- [EXTRACTED RECORDS]
◇ ◇ ◇ ◇ ◇
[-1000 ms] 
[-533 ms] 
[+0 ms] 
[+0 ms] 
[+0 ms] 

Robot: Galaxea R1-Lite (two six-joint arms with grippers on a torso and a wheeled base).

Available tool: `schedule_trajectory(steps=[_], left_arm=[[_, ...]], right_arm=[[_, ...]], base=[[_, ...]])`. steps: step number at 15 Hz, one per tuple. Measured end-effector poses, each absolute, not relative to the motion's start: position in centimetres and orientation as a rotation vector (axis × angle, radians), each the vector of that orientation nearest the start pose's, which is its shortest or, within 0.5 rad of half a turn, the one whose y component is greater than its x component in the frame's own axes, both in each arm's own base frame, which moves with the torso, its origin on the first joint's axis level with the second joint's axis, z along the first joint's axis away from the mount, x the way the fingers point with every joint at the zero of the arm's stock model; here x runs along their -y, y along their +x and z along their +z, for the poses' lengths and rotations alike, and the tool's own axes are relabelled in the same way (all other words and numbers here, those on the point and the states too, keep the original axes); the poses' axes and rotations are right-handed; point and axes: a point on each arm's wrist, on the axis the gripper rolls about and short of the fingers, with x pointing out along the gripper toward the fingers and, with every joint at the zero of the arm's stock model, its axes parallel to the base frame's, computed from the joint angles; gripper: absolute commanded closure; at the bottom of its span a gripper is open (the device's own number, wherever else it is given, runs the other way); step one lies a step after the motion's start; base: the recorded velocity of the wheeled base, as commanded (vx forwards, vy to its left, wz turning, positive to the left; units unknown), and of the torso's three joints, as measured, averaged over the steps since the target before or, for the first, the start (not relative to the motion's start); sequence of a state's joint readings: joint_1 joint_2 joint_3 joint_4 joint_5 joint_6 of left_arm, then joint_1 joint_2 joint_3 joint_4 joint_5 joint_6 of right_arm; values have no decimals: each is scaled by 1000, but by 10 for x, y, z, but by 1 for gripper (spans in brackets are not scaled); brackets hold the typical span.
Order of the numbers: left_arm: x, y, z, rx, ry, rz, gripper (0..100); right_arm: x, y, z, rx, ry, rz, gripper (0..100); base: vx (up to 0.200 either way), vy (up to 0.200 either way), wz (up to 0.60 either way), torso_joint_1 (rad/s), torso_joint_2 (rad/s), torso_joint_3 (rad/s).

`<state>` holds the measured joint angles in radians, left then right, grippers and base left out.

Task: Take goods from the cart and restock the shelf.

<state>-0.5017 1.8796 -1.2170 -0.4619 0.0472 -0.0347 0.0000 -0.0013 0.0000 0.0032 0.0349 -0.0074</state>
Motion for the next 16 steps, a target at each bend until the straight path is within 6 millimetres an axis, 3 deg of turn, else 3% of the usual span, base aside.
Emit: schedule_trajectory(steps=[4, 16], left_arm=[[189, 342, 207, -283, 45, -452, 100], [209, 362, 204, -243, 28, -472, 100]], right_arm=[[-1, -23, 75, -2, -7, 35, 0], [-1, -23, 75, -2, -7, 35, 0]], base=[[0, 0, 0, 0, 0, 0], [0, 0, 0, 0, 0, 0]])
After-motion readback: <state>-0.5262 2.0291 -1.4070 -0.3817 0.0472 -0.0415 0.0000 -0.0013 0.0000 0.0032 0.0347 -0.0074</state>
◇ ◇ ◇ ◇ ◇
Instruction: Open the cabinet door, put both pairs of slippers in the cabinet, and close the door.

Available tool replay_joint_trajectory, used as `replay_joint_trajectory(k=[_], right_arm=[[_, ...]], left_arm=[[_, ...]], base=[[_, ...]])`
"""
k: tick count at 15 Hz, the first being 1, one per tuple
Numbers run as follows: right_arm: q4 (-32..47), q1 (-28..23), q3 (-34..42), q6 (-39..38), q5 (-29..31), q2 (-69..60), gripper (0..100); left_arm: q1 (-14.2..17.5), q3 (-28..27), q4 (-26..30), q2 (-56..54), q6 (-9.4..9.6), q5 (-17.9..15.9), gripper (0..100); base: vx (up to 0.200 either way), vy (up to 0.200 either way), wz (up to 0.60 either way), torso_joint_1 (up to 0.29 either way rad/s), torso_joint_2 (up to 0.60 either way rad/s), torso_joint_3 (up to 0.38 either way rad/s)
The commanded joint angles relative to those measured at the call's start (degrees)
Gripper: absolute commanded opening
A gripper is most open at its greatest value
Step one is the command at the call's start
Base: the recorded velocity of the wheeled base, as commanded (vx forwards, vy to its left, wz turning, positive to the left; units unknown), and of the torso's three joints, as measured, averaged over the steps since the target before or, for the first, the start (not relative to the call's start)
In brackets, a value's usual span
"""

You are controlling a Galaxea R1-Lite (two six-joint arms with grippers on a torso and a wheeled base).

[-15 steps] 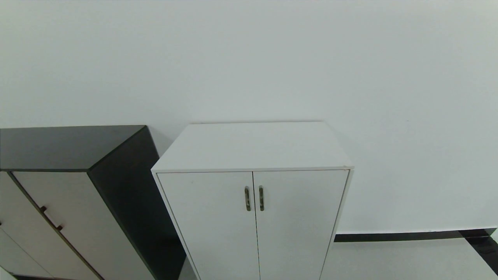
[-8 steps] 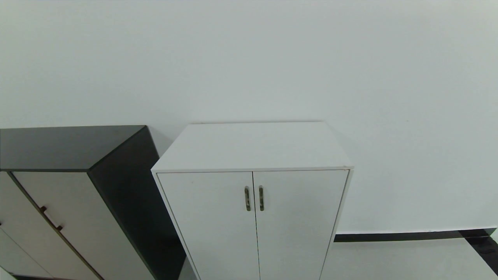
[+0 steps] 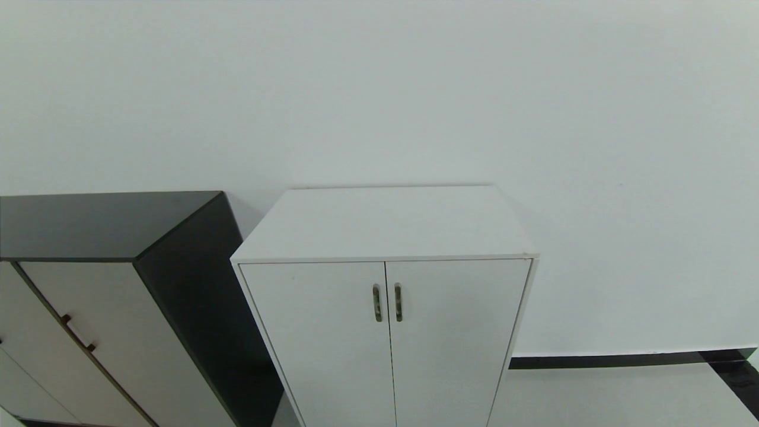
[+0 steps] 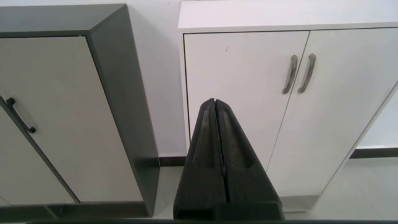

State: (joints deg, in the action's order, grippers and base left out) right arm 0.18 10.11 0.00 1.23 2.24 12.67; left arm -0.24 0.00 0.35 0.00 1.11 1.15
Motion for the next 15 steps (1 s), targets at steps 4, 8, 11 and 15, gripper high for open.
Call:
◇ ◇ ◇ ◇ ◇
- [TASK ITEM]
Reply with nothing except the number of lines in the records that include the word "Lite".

- [RESULT OF THE EXERCISE]
2